[Work to complete] Find "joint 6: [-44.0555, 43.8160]" in the material below, then write out that line and every line after it exactly, ending with the last one; skip the pictures.

[Task material]
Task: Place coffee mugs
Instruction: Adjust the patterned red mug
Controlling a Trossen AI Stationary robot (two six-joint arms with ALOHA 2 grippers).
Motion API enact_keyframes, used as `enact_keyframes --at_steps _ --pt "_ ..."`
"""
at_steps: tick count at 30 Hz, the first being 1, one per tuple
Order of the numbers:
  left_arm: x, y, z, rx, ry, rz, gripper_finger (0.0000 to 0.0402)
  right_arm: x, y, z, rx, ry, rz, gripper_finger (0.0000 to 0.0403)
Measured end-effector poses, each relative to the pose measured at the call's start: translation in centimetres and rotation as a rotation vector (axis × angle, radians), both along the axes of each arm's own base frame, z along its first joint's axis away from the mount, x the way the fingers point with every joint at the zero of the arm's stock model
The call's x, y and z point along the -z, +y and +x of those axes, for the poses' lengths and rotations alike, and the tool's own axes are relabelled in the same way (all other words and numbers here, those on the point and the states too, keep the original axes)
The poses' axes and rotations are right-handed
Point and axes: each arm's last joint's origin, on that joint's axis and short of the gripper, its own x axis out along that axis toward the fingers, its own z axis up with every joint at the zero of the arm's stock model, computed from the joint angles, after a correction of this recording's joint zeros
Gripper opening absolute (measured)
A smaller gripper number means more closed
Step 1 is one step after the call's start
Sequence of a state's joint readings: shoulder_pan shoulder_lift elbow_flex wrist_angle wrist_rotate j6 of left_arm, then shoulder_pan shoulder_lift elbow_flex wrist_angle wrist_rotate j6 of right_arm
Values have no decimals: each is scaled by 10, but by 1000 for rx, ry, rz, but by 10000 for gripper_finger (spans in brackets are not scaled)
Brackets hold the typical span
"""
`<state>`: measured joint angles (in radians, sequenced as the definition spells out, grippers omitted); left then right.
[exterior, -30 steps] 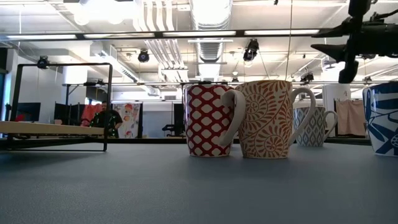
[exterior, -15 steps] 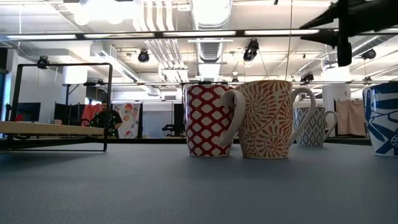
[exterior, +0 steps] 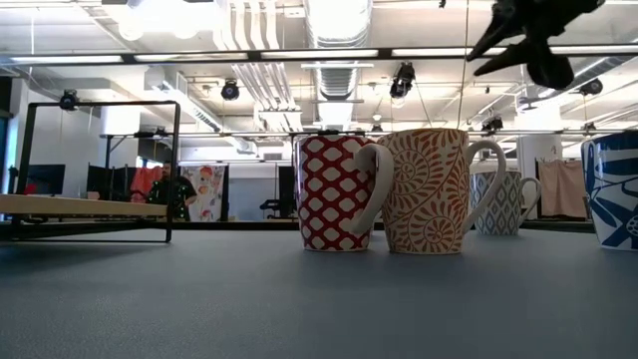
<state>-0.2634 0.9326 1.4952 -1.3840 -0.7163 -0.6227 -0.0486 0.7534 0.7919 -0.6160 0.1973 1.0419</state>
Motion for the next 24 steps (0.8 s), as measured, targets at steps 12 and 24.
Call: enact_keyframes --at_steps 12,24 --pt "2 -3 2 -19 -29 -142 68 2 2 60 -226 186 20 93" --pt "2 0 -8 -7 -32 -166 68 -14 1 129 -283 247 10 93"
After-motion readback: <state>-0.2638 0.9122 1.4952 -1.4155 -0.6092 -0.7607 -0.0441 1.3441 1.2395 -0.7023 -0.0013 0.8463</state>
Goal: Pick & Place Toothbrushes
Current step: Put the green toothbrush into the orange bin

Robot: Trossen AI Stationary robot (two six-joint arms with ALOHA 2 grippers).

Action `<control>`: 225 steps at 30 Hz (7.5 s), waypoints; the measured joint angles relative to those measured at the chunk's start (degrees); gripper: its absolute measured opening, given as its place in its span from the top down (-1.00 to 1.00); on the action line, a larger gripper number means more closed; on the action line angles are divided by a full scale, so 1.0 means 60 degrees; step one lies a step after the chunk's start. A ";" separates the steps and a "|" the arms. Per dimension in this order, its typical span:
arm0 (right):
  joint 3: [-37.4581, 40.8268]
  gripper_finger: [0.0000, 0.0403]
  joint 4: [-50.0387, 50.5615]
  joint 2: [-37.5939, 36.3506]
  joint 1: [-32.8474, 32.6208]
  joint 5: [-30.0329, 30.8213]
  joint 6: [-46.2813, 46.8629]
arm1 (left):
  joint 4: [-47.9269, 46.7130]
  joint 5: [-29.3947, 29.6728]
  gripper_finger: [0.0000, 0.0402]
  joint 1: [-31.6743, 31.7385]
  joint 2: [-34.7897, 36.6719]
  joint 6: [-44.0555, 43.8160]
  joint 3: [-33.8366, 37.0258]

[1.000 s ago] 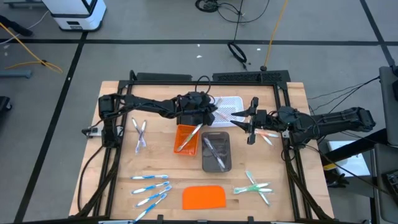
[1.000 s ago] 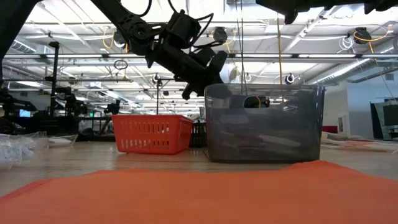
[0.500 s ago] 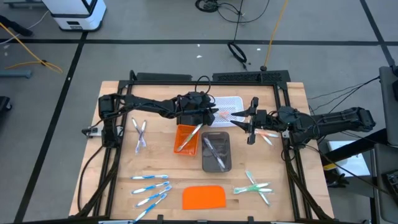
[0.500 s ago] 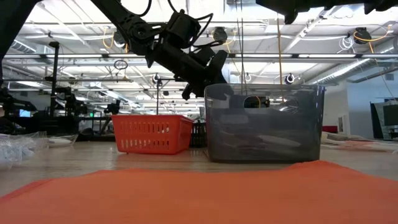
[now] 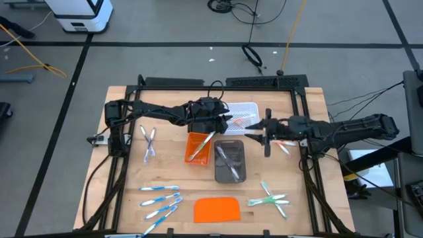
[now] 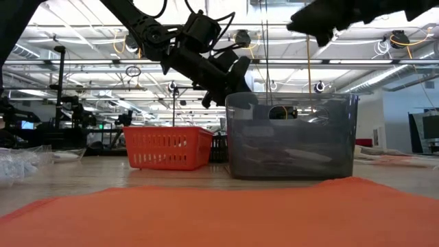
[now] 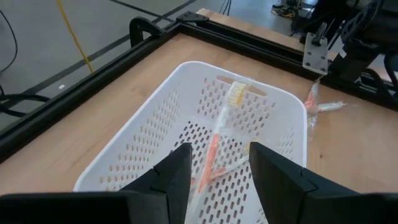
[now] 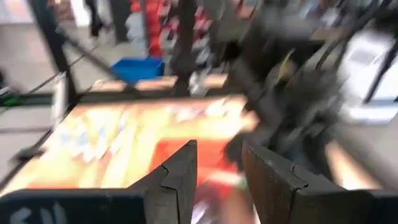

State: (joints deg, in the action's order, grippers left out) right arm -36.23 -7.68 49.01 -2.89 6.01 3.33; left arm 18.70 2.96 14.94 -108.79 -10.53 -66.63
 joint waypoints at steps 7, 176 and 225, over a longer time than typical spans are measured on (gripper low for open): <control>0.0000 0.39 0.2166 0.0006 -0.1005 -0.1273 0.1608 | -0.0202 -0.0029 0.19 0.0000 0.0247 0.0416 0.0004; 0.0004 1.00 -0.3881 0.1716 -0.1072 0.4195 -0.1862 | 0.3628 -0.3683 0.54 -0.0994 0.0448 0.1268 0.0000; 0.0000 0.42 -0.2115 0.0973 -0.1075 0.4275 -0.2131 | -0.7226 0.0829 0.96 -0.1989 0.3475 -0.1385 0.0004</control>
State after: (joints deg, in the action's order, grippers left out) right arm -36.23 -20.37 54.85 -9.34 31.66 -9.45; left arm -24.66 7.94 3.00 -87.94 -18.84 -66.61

[Expected answer]
  joint 6: [-44.0555, 43.8160]
  joint 3: [-33.8366, 37.0258]

[1.000 s ago] 
[1.000 s ago] 
[0.500 s ago] 
[0.500 s ago] 
[now] 
[now] 
[now] 
[now] 

State: (joints deg, in the action's order, grippers left out) right arm -36.23 -7.68 49.01 -2.89 6.01 3.33; left arm 18.70 2.96 14.94 -108.79 -10.53 -66.63
 joint waypoints at steps 7, 176 and 225, over a longer time than typical spans are measured on (gripper low for open): <control>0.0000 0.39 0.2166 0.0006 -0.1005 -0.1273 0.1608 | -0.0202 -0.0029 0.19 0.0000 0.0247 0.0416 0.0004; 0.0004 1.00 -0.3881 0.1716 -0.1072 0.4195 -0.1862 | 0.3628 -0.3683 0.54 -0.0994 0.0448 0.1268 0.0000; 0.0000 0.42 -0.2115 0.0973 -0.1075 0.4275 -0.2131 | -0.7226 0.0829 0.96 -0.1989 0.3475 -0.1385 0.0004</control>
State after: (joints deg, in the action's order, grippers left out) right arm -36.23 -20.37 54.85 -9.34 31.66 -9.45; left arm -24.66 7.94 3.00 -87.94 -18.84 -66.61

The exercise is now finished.